Dutch gambling authority Kannspelautoriteit (KSA) has voiced its support on plans to remove gaming machines based on games of chance from family arcades. This is move is intended to stop minors from gambling illegally.
Family Enterainment Centers Nederland (FEC Nederland), an organization representing 70% of family arcades int eh country, wrote to the KSA and presented its plans to pull out games of chance machines from the arcades it represents.
So-called family entertainment centers have several arcade, skill, and fairground machines like pinball, air hockey, and virtual reality, focusing mostly on providing a source of entertainment to adults and children alike.
Minors are already prohibited from playing games of chance on the machines. However, FEC Nederland explained that their continued presence in family arcades meant it would be difficult to monitor activity all over the country.
For this reason, FEC Nederland revealed that it will not purchase any new machines in this category, and it aims to remove all such games in the next 10 years.

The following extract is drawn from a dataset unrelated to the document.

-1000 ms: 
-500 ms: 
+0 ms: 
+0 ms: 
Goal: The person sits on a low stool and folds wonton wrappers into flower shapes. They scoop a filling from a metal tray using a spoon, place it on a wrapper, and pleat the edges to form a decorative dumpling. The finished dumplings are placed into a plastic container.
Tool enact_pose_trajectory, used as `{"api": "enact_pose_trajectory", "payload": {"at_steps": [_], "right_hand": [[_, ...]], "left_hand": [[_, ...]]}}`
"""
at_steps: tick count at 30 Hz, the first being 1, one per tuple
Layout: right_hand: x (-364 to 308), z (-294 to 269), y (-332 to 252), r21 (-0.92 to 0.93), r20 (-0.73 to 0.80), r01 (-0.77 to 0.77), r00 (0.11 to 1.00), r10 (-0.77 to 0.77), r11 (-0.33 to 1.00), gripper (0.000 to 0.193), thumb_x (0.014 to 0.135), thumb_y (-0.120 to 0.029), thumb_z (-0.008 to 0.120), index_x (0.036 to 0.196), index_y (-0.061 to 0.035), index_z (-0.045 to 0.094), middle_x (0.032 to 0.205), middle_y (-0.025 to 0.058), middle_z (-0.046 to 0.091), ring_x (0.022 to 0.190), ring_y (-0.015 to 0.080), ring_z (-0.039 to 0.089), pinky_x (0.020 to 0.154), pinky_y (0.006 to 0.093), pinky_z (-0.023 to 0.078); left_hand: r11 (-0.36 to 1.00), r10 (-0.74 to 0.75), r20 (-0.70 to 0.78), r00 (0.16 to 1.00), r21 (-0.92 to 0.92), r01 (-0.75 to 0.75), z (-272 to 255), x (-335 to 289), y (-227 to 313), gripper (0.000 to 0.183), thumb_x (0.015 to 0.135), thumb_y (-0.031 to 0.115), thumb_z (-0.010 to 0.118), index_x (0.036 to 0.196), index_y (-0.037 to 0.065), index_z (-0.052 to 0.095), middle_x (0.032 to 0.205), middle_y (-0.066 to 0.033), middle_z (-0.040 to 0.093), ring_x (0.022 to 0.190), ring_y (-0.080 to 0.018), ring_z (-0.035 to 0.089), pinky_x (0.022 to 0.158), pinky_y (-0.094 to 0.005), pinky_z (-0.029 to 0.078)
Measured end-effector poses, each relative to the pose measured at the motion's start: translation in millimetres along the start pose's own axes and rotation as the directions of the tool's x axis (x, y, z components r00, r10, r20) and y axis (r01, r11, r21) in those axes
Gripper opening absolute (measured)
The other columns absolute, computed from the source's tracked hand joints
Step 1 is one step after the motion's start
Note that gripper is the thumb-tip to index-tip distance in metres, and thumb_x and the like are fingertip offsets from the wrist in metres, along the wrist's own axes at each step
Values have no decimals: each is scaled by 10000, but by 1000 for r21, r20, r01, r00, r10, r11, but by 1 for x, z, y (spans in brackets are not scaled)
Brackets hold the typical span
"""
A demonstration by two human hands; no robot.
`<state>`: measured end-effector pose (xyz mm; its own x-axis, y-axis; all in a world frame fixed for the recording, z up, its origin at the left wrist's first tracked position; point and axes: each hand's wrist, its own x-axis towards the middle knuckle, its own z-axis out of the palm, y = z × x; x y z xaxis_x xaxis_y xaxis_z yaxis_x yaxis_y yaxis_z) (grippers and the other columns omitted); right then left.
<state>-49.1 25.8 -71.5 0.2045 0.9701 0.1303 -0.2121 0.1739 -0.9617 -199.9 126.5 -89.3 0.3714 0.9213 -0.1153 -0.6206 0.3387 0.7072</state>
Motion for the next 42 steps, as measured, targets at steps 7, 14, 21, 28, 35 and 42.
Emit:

FEC Nederland also explained that it has spoken to suppliers and all non-members, to inform them of the initiative and encourage them to follow the plan.
Games of skill will be allowed to remain in arcades under the FEC Nederland plan, including so-called ‘fairground games.’ These games pay out in other prizes as an alternative to m oney, such as physical goods or tickets.
The KSA admitted that current laws concerning games of chance machines in family arcades—based on the 1964 Games of Chance Act—do not do much to protect people. The Act allows the machines to run at arcades.
“The legislator, who made this law in 1964, envisioned vending machines at traveling fairs and in amusement and holiday parks. The risk of developing gambling addiction in places where people stay for a short time was considered small,” the KSA said.
“The exception means that no model permission (inspection) and operating permit are required for fairground machines. The disadvantage of this is that proper supervision is not possible,” it added.
The growing number of permanent entertainment centers, according to the gambling regulator, resulted to more games of chance machines going live, and was thus more accessible to minors.
“FEC Netherlands argues for amendment of the legislation so that fairground machines with games of chance are no longer possible; the KSA endorses this plea,” the regulator said.